_How to complete this task:_ Write out the stretch of lines below that begins at the line with "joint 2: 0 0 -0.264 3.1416" and ends at the line with "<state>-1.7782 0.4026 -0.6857", including both, exactly as given and nothing more.

(Beginning of Supplied data)

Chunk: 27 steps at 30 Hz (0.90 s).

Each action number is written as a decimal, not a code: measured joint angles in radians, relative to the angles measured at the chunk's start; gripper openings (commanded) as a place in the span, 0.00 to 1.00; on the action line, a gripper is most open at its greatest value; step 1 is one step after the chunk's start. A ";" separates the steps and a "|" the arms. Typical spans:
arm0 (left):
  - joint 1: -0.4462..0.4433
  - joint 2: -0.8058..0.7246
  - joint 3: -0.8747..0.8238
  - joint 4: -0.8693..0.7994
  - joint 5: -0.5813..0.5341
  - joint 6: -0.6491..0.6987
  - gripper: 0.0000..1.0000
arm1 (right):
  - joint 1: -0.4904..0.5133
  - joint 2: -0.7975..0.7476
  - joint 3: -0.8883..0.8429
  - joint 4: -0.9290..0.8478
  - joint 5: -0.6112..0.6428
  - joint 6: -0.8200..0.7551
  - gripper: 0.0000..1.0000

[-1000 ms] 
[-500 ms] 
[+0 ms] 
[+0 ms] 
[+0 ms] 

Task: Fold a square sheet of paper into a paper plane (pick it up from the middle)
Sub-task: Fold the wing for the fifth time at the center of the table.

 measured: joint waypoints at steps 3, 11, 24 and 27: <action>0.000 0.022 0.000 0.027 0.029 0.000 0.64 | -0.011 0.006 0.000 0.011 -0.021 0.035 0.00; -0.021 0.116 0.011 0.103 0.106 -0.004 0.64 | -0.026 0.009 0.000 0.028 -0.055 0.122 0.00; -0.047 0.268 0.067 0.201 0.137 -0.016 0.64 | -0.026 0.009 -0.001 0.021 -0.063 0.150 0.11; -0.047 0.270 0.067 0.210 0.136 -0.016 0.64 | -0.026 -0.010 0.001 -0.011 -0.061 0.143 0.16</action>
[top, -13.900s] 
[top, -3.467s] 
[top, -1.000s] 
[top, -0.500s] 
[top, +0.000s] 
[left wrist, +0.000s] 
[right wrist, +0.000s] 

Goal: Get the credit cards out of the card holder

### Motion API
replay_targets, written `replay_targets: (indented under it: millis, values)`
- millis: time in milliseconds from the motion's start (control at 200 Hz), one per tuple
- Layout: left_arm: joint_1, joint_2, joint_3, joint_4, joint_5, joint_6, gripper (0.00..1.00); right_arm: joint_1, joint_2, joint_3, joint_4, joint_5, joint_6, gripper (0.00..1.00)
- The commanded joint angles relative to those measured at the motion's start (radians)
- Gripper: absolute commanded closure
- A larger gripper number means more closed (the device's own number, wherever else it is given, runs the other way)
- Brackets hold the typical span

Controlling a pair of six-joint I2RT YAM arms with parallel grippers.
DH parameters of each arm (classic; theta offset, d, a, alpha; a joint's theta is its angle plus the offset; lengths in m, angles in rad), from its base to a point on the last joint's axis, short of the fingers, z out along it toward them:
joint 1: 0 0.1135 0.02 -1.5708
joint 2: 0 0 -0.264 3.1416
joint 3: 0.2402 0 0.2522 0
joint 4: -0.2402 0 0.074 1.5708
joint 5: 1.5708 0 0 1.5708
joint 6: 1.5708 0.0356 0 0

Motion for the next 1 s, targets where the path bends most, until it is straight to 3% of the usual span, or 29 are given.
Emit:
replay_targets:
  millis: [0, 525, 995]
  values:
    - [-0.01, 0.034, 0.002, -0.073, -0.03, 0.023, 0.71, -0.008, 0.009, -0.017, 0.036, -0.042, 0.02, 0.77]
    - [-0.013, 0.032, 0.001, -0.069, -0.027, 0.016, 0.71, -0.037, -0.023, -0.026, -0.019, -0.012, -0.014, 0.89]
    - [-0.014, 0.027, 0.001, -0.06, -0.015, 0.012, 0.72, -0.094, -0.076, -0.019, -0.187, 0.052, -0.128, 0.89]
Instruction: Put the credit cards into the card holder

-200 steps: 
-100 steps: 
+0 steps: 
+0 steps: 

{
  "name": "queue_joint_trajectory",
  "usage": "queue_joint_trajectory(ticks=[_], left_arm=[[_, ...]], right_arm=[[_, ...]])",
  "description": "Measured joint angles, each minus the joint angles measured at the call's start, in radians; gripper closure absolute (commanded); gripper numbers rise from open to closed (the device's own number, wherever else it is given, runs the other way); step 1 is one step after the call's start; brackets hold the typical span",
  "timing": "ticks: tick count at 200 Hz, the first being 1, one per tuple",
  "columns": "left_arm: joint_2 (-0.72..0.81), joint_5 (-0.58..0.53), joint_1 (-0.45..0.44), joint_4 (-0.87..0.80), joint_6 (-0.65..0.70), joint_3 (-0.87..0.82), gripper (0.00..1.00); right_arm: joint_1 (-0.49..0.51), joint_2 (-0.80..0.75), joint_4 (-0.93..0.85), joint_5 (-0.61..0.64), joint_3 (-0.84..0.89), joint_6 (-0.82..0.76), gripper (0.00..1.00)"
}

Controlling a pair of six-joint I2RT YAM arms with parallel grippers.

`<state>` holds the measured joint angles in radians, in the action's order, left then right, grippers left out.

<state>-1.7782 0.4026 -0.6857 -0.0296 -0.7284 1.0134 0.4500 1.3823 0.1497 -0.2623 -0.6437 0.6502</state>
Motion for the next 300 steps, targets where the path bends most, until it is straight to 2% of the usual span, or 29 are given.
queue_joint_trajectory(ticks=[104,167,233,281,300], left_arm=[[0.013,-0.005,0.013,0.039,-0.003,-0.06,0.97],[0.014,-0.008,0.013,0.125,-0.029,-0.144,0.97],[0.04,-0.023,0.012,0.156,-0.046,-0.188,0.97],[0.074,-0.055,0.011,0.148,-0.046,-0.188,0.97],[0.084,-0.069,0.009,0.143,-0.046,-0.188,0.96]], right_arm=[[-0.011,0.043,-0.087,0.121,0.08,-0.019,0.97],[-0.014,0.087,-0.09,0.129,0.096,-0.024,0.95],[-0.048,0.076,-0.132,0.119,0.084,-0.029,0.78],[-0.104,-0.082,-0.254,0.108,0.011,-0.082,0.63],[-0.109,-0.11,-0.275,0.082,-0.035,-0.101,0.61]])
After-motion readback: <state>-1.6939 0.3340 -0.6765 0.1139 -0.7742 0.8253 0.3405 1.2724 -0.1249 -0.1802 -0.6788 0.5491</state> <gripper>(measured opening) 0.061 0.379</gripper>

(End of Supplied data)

_Expected answer:_
joint 2: 0 0 -0.264 3.1416
joint 3: 0.2402 0 0.2522 0
joint 4: -0.2402 0 0.074 1.5708
joint 5: 1.5708 0 0 1.5708
joint 6: 1.5708 0.0356 0 0

Motion for the next 1 s, targets where the path bends most, until it is straight to 3% of the usual span, or 29 are given.
Emit:
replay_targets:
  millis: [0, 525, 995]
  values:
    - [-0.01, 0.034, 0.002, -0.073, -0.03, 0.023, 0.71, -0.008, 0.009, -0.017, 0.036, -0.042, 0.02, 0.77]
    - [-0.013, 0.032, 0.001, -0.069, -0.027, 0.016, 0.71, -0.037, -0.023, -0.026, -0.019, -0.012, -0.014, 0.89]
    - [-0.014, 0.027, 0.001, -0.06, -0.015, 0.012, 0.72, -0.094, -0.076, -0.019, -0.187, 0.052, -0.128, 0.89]
Instruction: Put the credit cards into the card holder

-200 steps: 
-100 steps: 
+0 steps: 
+0 steps: 

{
  "name": "queue_joint_trajectory",
  "usage": "queue_joint_trajectory(ticks=[_], left_arm=[[_, ...]], right_arm=[[_, ...]])",
  "description": "Measured joint angles, each minus the joint angles measured at the call's start, in radians; gripper closure absolute (commanded); gripper numbers rise from open to closed (the device's own number, wherever else it is given, runs the other way); step 1 is one step after the call's start; brackets hold the typical span",
  "timing": "ticks: tick count at 200 Hz, the first being 1, one per tuple",
  "columns": "left_arm: joint_2 (-0.72..0.81), joint_5 (-0.58..0.53), joint_1 (-0.45..0.44), joint_4 (-0.87..0.80), joint_6 (-0.65..0.70), joint_3 (-0.87..0.82), gripper (0.00..1.00); right_arm: joint_1 (-0.49..0.51), joint_2 (-0.80..0.75), joint_4 (-0.93..0.85), joint_5 (-0.61..0.64), joint_3 (-0.84..0.89), joint_6 (-0.82..0.76), gripper (0.00..1.00)"
}

Controlling a pair of six-joint I2RT YAM arms with parallel grippers.

`<state>` holds the measured joint angles in radians, in the action's order, left then right, grippers left out.

<state>-1.7782 0.4026 -0.6857 -0.0296 -0.7284 1.0134 0.4500 1.3823 0.1497 -0.2623 -0.6437 0.6502</state>

The exercise is done, and nothing more is needed.